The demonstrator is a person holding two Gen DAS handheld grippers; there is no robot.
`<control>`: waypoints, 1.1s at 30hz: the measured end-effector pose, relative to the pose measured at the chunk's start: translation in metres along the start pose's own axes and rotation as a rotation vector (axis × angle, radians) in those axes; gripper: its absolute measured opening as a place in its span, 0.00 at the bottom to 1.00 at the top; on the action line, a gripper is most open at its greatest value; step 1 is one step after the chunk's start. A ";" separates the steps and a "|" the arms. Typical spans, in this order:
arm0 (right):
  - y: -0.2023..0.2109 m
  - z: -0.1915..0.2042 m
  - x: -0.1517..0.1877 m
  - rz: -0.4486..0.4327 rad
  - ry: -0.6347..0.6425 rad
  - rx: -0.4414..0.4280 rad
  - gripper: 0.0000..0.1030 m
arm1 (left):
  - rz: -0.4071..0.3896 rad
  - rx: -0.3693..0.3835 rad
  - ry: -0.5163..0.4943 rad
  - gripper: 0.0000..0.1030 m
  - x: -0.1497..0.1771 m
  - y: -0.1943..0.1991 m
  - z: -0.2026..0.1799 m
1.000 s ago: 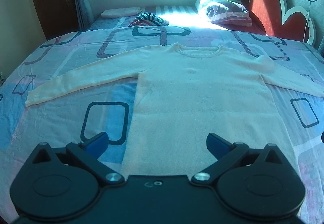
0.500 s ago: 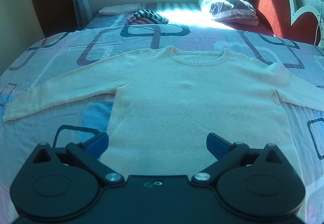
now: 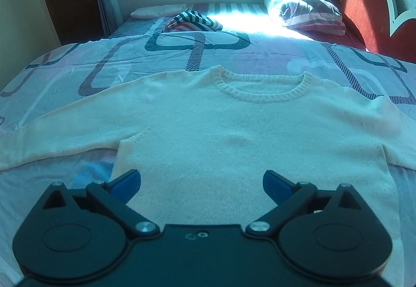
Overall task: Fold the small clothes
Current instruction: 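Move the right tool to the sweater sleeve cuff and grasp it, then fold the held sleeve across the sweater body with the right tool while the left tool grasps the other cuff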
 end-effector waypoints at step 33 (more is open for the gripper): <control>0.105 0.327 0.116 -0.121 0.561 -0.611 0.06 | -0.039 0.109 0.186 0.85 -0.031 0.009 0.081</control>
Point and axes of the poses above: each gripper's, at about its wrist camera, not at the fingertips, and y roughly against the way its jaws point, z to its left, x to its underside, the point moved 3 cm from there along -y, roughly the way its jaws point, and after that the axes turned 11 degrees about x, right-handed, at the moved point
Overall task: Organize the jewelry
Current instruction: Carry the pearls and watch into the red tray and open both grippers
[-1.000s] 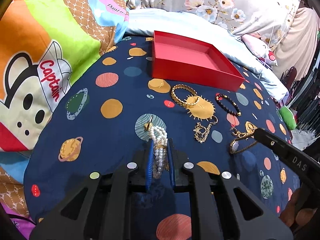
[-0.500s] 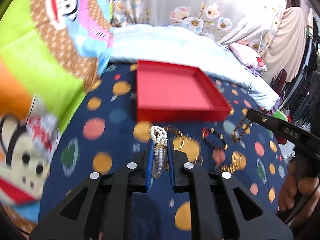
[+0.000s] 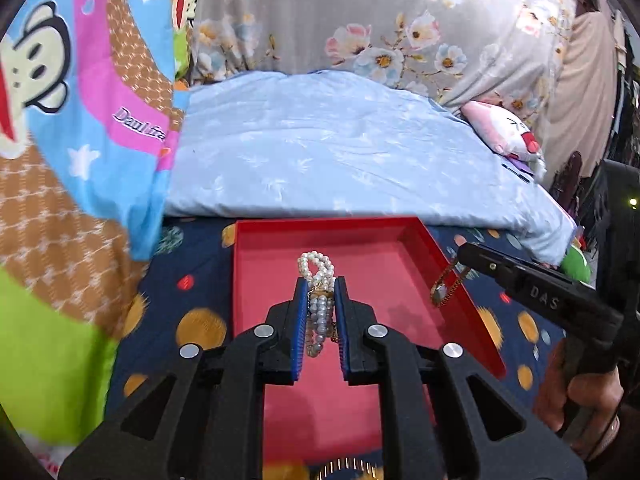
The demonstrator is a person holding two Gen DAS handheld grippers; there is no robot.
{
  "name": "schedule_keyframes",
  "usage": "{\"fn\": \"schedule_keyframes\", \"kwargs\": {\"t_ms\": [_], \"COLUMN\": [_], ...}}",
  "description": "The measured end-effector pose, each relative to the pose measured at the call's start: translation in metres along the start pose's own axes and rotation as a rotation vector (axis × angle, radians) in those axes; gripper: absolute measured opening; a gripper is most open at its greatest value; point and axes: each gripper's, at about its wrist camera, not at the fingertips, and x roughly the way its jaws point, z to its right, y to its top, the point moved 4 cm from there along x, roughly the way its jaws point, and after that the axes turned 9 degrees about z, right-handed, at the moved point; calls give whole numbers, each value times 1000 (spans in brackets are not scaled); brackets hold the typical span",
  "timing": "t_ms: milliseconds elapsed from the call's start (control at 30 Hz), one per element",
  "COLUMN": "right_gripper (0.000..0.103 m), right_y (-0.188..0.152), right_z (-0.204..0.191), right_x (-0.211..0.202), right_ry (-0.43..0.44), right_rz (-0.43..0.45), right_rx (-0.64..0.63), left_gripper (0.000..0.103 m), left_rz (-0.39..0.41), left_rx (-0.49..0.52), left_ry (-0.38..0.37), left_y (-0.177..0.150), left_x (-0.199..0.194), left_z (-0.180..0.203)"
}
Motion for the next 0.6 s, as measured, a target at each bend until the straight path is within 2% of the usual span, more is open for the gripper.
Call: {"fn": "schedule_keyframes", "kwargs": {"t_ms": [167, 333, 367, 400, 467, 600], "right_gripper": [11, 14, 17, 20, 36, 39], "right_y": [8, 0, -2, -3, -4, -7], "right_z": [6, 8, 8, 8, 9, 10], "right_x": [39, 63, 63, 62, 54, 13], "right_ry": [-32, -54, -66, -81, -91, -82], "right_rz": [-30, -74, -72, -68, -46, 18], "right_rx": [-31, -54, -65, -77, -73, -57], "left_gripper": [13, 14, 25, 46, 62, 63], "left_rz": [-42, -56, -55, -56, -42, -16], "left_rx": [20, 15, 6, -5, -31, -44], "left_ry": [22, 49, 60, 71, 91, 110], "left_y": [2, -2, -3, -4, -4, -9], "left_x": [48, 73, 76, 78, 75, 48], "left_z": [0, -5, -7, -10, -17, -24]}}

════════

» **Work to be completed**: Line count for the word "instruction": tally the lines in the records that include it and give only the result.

» **Exercise solution**: 2